_Extracted entries_.
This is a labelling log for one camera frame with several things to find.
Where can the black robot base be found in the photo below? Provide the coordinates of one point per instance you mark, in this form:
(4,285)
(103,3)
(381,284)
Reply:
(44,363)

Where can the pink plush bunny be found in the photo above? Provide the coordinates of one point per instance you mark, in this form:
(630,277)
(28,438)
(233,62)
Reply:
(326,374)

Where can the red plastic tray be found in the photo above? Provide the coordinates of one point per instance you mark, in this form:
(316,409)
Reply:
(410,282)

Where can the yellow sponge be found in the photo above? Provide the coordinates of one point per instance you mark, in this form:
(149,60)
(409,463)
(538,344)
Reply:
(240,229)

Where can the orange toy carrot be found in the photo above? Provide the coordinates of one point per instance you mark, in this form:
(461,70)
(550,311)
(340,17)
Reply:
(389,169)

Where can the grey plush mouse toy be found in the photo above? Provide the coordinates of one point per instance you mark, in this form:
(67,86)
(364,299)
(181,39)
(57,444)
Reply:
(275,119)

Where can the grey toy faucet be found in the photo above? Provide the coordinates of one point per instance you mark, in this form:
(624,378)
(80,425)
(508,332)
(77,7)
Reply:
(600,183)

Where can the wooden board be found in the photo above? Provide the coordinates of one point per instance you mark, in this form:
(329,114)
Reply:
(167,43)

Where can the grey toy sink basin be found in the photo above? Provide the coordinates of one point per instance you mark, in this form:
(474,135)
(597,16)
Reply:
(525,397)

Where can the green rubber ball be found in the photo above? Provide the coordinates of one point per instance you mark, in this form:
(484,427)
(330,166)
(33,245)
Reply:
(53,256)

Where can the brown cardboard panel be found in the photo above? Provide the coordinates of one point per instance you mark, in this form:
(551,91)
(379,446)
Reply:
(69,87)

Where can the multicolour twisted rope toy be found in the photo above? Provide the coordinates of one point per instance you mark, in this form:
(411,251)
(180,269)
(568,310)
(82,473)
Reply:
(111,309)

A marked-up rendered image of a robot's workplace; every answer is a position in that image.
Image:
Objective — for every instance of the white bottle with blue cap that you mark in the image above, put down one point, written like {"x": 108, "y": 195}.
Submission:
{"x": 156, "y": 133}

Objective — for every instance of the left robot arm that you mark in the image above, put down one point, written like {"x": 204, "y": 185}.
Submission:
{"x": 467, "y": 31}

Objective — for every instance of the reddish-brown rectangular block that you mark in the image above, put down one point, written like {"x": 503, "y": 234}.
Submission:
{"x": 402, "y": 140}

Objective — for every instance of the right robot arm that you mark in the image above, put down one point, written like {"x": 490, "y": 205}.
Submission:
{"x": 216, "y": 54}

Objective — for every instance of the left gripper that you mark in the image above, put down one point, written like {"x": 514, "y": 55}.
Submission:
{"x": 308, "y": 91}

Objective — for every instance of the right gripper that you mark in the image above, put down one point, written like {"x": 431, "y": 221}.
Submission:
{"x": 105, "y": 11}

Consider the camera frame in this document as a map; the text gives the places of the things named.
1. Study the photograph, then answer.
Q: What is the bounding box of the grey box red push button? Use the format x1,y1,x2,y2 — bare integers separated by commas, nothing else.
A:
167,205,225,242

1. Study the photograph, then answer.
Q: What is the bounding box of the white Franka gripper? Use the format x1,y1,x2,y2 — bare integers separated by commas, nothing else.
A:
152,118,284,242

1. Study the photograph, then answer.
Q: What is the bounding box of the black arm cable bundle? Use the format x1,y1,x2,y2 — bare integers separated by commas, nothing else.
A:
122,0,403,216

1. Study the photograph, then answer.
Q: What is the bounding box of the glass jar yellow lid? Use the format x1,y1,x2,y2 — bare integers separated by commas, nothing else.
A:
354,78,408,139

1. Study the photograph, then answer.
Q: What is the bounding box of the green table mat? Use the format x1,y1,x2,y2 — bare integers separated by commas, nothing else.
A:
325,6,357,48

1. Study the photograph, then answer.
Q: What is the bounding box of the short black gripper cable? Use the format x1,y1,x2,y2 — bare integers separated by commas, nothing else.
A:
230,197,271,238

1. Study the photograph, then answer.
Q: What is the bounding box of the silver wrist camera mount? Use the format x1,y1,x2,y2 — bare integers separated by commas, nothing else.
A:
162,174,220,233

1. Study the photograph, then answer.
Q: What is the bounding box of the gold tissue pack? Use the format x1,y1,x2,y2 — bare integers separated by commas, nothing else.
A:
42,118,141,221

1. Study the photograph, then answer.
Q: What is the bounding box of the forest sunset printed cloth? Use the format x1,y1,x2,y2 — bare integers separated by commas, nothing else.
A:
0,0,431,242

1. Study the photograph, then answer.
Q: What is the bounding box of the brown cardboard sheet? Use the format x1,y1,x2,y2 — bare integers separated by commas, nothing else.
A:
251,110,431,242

==

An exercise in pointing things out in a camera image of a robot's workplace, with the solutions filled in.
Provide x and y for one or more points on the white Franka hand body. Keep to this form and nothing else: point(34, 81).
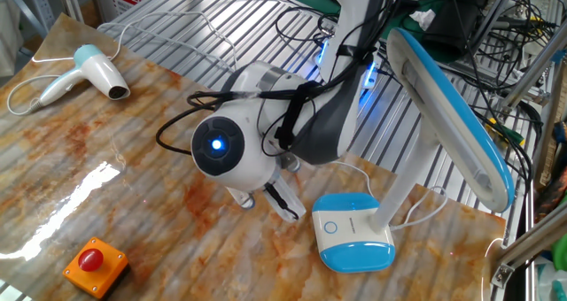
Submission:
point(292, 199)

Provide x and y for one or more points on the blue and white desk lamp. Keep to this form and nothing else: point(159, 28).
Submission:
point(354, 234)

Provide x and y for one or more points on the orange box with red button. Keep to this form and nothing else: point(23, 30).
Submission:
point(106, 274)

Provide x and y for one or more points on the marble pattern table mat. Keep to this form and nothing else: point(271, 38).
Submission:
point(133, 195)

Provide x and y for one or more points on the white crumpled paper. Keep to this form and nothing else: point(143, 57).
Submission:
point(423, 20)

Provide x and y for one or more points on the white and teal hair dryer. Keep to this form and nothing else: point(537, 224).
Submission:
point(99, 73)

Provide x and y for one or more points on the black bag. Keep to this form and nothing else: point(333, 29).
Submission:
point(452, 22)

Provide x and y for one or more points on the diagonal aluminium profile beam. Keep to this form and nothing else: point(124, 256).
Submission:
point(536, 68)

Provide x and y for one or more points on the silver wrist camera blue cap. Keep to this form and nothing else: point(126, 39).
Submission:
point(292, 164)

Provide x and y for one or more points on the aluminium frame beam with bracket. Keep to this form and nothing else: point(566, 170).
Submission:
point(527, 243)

_Task brief_.
Pull out every line above that holds the word "points".

_Reply_.
Provide x and y for one or more points on the white Franka hand body. Keep to this form and nothing else: point(34, 81).
Provide x and y for one or more points on the blue and white desk lamp. Keep to this form and nothing else: point(159, 28).
Provide x and y for one or more points on the orange box with red button. Keep to this form and nothing else: point(23, 30).
Provide x and y for one or more points on the marble pattern table mat. Keep to this form and nothing else: point(271, 38).
Provide x and y for one or more points on the white crumpled paper. Keep to this form and nothing else: point(143, 57).
Provide x and y for one or more points on the white and teal hair dryer. Keep to this form and nothing else: point(537, 224).
Provide x and y for one or more points on the black bag. Keep to this form and nothing else: point(333, 29).
Provide x and y for one or more points on the diagonal aluminium profile beam. Keep to this form and nothing else: point(124, 256).
Provide x and y for one or more points on the silver wrist camera blue cap. Keep to this form and nothing else: point(126, 39).
Provide x and y for one or more points on the aluminium frame beam with bracket. Keep to this form and nothing else: point(566, 170).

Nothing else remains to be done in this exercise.